>>>>>

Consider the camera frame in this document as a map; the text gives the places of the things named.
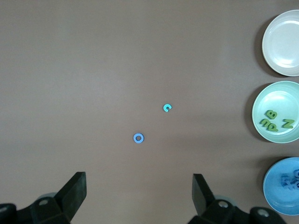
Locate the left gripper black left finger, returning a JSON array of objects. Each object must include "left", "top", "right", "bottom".
[{"left": 16, "top": 172, "right": 87, "bottom": 224}]

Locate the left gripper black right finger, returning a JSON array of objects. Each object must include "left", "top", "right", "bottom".
[{"left": 188, "top": 173, "right": 252, "bottom": 224}]

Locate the blue foam letter X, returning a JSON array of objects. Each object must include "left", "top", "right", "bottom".
[{"left": 284, "top": 178, "right": 299, "bottom": 190}]

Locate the green foam letter B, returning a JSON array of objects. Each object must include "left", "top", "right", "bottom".
[{"left": 264, "top": 109, "right": 278, "bottom": 120}]

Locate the blue plate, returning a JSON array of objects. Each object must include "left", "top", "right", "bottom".
[{"left": 263, "top": 157, "right": 299, "bottom": 216}]

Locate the light green plate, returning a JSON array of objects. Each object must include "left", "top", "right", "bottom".
[{"left": 251, "top": 81, "right": 299, "bottom": 143}]

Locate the brown table cover sheet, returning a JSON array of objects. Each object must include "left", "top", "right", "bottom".
[{"left": 0, "top": 0, "right": 299, "bottom": 224}]

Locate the beige plate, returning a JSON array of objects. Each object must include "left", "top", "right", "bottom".
[{"left": 261, "top": 9, "right": 299, "bottom": 77}]

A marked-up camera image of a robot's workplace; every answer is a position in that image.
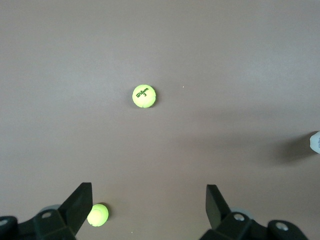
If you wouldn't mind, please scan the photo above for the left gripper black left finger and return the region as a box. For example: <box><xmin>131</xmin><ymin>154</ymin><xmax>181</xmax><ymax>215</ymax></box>
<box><xmin>0</xmin><ymin>182</ymin><xmax>94</xmax><ymax>240</ymax></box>

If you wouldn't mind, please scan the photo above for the brown table cover mat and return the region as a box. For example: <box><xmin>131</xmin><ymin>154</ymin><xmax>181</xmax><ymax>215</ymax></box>
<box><xmin>0</xmin><ymin>0</ymin><xmax>320</xmax><ymax>240</ymax></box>

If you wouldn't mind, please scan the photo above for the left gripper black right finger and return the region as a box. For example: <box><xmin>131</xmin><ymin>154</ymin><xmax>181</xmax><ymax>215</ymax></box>
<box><xmin>199</xmin><ymin>184</ymin><xmax>309</xmax><ymax>240</ymax></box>

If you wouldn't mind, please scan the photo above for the white blue tennis ball can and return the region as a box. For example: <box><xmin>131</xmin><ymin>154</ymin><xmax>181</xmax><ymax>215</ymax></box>
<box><xmin>309</xmin><ymin>130</ymin><xmax>320</xmax><ymax>155</ymax></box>

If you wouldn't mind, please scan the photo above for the yellow tennis ball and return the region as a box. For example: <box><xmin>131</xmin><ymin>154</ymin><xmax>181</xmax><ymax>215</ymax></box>
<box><xmin>86</xmin><ymin>203</ymin><xmax>110</xmax><ymax>228</ymax></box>
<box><xmin>131</xmin><ymin>84</ymin><xmax>158</xmax><ymax>109</ymax></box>

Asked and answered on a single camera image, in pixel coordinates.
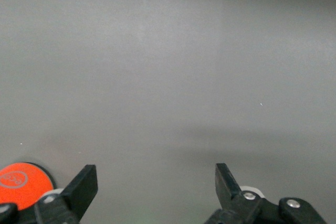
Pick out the orange soda can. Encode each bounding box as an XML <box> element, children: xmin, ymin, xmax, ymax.
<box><xmin>0</xmin><ymin>162</ymin><xmax>55</xmax><ymax>211</ymax></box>

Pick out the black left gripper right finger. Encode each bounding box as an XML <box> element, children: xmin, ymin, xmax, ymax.
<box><xmin>203</xmin><ymin>163</ymin><xmax>328</xmax><ymax>224</ymax></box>

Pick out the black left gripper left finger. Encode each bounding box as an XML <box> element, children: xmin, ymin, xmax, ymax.
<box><xmin>0</xmin><ymin>164</ymin><xmax>99</xmax><ymax>224</ymax></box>

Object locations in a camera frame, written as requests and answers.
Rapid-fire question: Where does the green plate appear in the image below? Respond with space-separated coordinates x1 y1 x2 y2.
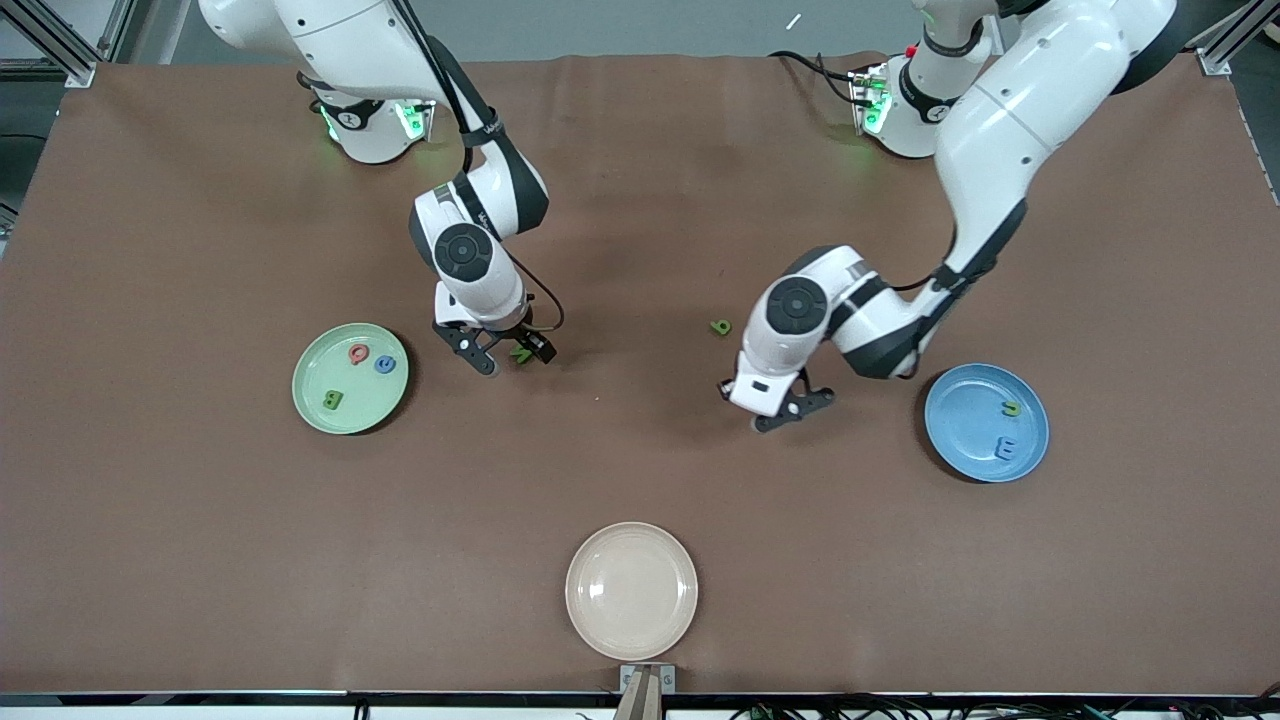
292 322 411 436

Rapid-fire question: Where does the blue plate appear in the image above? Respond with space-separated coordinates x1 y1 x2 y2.
924 363 1050 484

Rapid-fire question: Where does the brown table mat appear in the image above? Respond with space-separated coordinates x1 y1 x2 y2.
0 50 1280 696

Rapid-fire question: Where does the beige plate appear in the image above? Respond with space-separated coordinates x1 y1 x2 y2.
565 522 699 661

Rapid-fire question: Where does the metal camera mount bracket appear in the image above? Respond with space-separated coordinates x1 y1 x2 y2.
618 664 677 720

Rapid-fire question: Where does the black base cable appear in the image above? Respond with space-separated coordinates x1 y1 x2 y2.
770 50 863 106

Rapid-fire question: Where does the black table edge rail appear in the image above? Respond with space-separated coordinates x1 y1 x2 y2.
0 688 1280 720

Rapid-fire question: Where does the aluminium frame profile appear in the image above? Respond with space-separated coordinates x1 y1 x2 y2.
0 0 98 89
1195 0 1280 76

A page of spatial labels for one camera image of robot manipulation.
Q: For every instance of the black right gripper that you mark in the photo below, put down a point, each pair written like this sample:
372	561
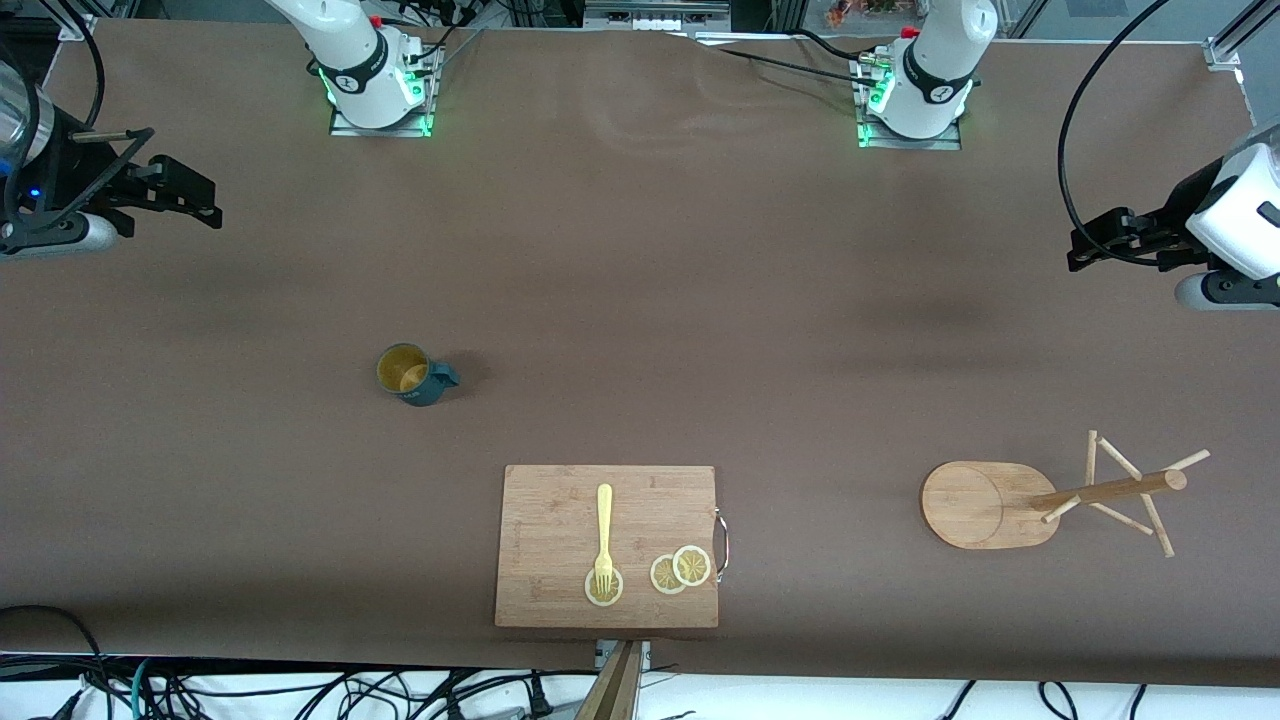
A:
72	172

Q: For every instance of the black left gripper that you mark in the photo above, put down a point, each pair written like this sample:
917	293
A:
1166	231

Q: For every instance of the teal mug yellow inside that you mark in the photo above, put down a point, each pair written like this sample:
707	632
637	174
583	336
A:
425	390

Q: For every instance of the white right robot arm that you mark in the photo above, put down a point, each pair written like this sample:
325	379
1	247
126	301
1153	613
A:
350	50

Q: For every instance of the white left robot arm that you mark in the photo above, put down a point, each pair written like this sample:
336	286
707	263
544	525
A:
935	60

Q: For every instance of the wooden mug rack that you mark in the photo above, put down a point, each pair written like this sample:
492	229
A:
970	505

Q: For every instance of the bamboo cutting board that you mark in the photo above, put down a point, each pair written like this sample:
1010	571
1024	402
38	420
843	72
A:
550	520

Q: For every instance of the grey power strip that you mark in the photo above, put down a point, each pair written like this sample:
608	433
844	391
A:
655	18

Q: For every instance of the yellow plastic fork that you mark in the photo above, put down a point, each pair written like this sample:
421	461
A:
604	520

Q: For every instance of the lemon slice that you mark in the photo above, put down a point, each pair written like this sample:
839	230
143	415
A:
661	577
616	592
692	565

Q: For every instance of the black power plug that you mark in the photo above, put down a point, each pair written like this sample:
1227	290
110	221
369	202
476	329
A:
540	700

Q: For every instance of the wooden pole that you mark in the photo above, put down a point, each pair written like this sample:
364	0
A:
615	695

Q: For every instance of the aluminium frame profile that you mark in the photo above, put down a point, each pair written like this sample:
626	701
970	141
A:
75	25

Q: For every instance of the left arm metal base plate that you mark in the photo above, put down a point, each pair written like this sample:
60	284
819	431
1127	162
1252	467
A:
930	144

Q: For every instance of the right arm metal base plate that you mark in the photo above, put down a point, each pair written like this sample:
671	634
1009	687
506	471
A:
385	131

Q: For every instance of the aluminium corner bracket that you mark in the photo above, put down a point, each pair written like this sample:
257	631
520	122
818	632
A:
1222	55

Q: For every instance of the metal clamp bracket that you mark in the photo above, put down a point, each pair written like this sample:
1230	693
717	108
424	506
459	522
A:
603	652

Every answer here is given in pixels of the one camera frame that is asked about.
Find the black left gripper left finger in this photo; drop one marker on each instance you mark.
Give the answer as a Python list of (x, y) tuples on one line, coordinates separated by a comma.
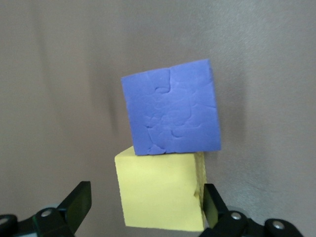
[(71, 219)]

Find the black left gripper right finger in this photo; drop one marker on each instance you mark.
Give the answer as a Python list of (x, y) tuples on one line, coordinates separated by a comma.
[(222, 222)]

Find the yellow foam cube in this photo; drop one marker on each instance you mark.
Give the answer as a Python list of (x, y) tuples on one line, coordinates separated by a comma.
[(158, 192)]

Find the purple foam cube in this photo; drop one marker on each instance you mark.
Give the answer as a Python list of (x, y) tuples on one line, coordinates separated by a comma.
[(172, 111)]

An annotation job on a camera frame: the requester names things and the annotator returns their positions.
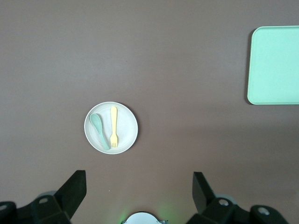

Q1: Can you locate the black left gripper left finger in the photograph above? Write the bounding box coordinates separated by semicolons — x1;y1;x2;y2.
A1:
0;170;87;224

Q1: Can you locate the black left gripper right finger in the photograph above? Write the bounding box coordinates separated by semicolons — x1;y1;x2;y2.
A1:
188;171;290;224

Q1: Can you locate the pale green plastic spoon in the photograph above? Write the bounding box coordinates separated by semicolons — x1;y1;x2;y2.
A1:
89;113;111;150

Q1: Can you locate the yellow plastic fork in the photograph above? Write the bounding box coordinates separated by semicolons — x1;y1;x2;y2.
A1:
110;106;119;148

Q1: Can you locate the white round plate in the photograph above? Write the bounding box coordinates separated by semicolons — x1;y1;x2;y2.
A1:
84;101;138;155

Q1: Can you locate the brown table mat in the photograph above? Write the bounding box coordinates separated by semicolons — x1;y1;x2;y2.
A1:
0;0;299;224

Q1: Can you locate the light green rectangular tray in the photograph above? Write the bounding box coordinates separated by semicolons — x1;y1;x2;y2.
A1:
247;25;299;105

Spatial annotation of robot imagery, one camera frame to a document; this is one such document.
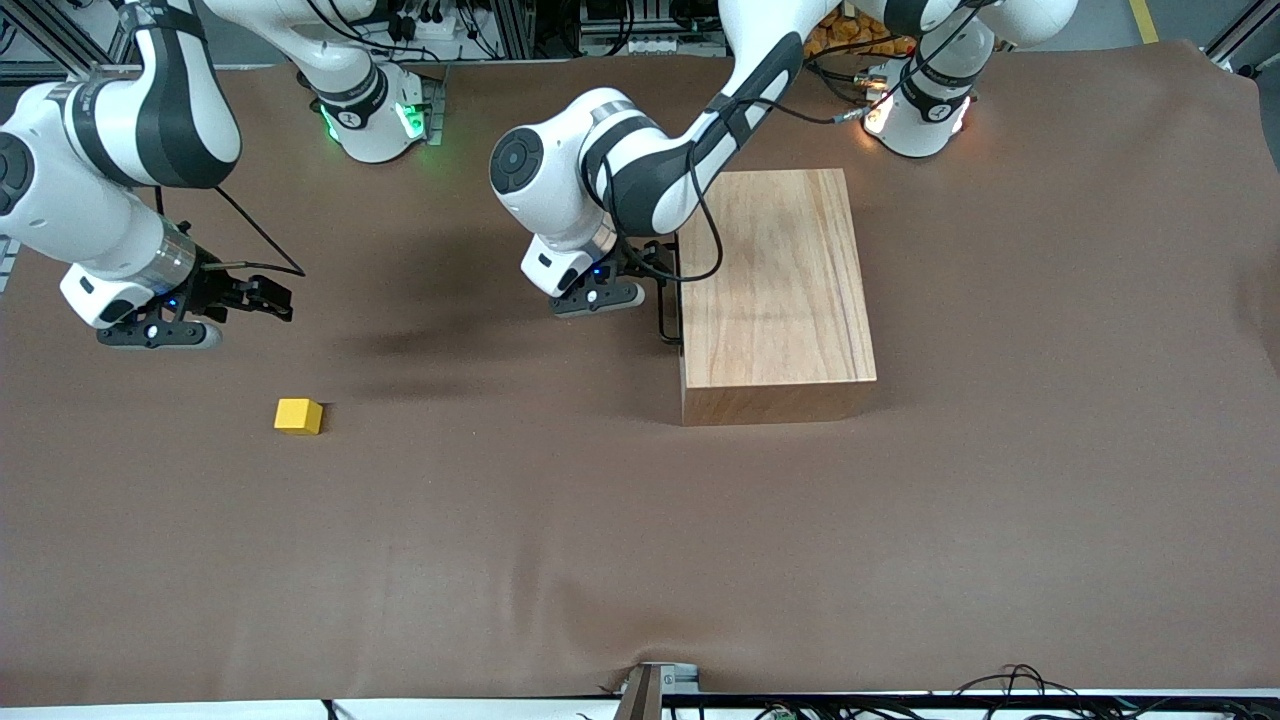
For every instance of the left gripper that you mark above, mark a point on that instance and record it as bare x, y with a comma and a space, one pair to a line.
637, 260

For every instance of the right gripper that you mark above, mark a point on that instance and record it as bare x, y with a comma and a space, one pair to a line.
217, 291

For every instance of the orange bagged items pile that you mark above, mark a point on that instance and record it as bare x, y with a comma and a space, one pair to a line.
860, 40

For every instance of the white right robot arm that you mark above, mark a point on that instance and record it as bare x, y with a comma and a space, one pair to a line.
100, 130

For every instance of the brown table mat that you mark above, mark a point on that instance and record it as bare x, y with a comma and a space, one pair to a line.
600, 550

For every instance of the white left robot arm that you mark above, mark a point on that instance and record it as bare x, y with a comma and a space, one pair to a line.
640, 170

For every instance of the white power strip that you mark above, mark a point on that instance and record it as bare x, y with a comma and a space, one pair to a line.
635, 45

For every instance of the metal table edge bracket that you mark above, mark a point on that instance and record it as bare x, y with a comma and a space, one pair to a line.
650, 690

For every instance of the yellow floor tape strip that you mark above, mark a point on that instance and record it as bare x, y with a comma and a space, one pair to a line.
1145, 20

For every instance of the yellow cube block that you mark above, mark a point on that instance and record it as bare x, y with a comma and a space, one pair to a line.
298, 416

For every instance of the light wooden drawer cabinet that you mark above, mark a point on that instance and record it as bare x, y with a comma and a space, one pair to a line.
780, 300

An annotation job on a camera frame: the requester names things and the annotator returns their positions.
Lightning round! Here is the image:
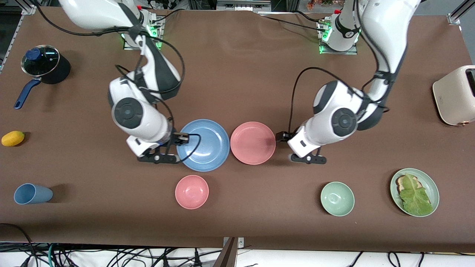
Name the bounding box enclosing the dark brown beam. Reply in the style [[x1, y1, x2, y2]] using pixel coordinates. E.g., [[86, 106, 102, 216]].
[[213, 237, 238, 267]]

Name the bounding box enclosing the pink bowl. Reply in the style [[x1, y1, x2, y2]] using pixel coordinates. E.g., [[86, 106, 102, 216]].
[[175, 175, 209, 210]]

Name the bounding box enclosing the green lettuce leaf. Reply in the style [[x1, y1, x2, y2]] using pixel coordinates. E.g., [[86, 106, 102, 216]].
[[399, 173, 434, 216]]

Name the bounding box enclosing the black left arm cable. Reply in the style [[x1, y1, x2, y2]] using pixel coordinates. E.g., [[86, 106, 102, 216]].
[[289, 67, 391, 135]]

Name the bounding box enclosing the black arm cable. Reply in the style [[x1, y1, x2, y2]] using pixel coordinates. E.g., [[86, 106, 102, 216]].
[[289, 67, 391, 135], [33, 3, 203, 165]]

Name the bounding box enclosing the beige toaster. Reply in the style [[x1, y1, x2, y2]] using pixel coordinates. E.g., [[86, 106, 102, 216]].
[[432, 65, 475, 127]]

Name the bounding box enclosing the blue plate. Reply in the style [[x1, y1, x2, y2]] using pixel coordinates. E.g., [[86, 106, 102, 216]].
[[176, 119, 230, 172]]

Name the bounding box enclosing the black base cable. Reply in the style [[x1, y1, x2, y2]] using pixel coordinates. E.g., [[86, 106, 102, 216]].
[[256, 10, 328, 34], [148, 8, 188, 29]]

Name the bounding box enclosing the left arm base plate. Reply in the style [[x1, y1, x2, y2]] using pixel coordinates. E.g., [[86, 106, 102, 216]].
[[318, 19, 359, 55]]

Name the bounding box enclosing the blue cup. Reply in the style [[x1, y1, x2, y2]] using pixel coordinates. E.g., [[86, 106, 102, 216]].
[[14, 183, 53, 205]]

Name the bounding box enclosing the green plate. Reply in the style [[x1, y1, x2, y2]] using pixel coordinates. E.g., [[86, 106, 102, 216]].
[[390, 168, 440, 218]]

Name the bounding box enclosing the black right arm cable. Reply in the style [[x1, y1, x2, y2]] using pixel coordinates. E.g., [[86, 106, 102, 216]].
[[33, 3, 203, 165]]

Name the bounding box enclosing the yellow mango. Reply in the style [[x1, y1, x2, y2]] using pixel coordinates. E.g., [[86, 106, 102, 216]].
[[1, 131, 26, 148]]

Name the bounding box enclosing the silver aluminium frame profile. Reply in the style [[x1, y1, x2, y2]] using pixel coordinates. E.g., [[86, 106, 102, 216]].
[[15, 0, 50, 16], [447, 0, 475, 26]]

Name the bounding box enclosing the toast slice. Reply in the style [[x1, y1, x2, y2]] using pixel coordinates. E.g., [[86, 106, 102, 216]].
[[395, 175, 423, 194]]

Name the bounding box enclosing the green bowl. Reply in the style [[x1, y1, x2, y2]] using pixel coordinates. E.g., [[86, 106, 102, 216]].
[[320, 181, 355, 217]]

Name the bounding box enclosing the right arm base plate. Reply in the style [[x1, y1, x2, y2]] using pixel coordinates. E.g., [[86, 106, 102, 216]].
[[122, 16, 164, 51]]

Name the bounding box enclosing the black saucepan blue handle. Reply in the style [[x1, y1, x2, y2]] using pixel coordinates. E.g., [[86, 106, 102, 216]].
[[14, 44, 72, 110]]

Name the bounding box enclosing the pink plate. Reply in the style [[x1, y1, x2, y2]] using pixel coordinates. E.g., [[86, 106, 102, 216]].
[[230, 122, 277, 165]]

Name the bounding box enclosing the grey metal frame rail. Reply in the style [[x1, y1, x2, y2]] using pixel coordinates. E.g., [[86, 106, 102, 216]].
[[216, 0, 272, 12]]

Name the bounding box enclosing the glass lid blue knob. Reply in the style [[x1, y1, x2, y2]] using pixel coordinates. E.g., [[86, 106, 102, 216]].
[[21, 45, 60, 78]]

<<<<<

■ **Task brief**:
Copy, exactly and only, the lines above that begin with the one containing "Q: For every instance of the right" and finish with the one containing "Q: For every instance of the metal".

■ **Expected output**:
Q: For every instance of the right arm metal base plate that you mark in the photo above, put down a point, each pair written like this sample:
671	634
1009	687
506	471
A:
385	131

Q: For every instance of the aluminium corner bracket that you mark in the photo above, put down a point, each pair written like this sample:
257	631
520	122
818	632
A:
1222	55

Q: For every instance of the metal clamp bracket that you mark in the photo above, put down a point, each pair written like this sample:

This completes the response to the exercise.